══ DATA SECTION
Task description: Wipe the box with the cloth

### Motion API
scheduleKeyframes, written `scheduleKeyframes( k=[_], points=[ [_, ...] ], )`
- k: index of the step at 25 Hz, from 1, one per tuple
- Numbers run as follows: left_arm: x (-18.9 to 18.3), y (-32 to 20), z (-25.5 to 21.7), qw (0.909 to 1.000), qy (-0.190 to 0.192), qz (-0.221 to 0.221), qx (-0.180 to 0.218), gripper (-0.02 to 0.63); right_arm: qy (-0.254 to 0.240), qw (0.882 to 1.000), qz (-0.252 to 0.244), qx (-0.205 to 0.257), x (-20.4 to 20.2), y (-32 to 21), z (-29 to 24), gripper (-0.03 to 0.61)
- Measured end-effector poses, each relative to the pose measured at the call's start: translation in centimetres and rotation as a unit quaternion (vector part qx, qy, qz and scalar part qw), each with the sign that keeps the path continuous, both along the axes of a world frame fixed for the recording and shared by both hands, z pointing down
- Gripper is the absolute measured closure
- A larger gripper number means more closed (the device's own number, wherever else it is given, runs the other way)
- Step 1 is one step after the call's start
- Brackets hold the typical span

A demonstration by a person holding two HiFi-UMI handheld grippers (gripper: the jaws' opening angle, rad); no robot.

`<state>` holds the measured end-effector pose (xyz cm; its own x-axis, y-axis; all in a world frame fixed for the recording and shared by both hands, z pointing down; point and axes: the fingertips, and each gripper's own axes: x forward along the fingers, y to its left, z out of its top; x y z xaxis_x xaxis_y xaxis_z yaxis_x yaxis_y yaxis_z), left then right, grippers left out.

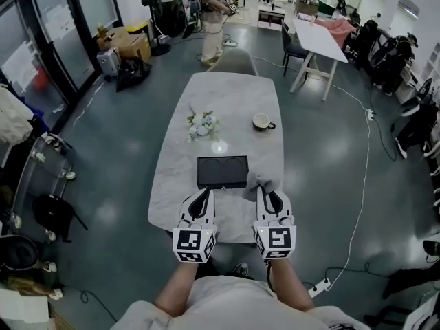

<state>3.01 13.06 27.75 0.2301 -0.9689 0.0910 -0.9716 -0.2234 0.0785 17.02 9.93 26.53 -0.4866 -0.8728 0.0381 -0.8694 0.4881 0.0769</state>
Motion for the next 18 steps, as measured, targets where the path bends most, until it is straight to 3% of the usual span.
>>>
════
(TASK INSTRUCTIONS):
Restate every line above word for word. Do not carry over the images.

(OUTPUT OF THE TASK):
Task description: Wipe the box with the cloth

### Motion API
scheduleKeyframes, written `scheduleKeyframes( k=[_], points=[ [_, ...] ], )`
- k: index of the step at 25 Hz, from 1, one per tuple
- Numbers run as follows: left_arm: x (-18.9 to 18.3), y (-32 to 20), z (-25.5 to 21.7), qw (0.909 to 1.000), qy (-0.190 to 0.192), qz (-0.221 to 0.221), qx (-0.180 to 0.218), gripper (-0.02 to 0.63); right_arm: qy (-0.254 to 0.240), qw (0.882 to 1.000), qz (-0.252 to 0.244), qx (-0.205 to 0.257), x (-20.4 to 20.2), y (-32 to 21), z (-29 to 24), gripper (-0.03 to 0.61)
- Measured end-effector poses, each relative to the pose measured at the call's start: translation in centimetres and rotation as a unit quaternion (vector part qx, qy, qz and scalar part qw), each with the sign that keeps the path continuous, both along the axes of a world frame fixed for the recording and shared by both hands, z pointing down
- Gripper is the absolute measured closure
- A larger gripper number means more closed (the device's own number, wherever else it is given, runs the other way)
- Step 1 is one step after the call's start
- Brackets hold the typical span

A demonstration by a person holding two HiFi-UMI handheld grippers (gripper: the jaws' opening angle, rad); no robot.

`<state>` holds the measured end-effector pose (xyz cm; its own x-axis, y-axis; all in a world frame fixed for the recording and shared by both hands, z pointing down; point and axes: the fingertips, and each gripper's own axes: x forward along the fingers, y to its left, z out of its top; x y z xaxis_x xaxis_y xaxis_z yaxis_x yaxis_y yaxis_z), left then right, grippers left out.


<state>3.01 13.06 27.75 0.2301 -0.9689 0.0910 -0.9716 -0.2234 0.0785 17.02 9.93 26.53 -0.4866 -0.8728 0.0381 -0.8694 0.4881 0.0769</state>
Motion for the next 18 steps, as measured, targets where the path bends most, until it is straight to 3% of the usual span.
>>>

With this, the output is complete.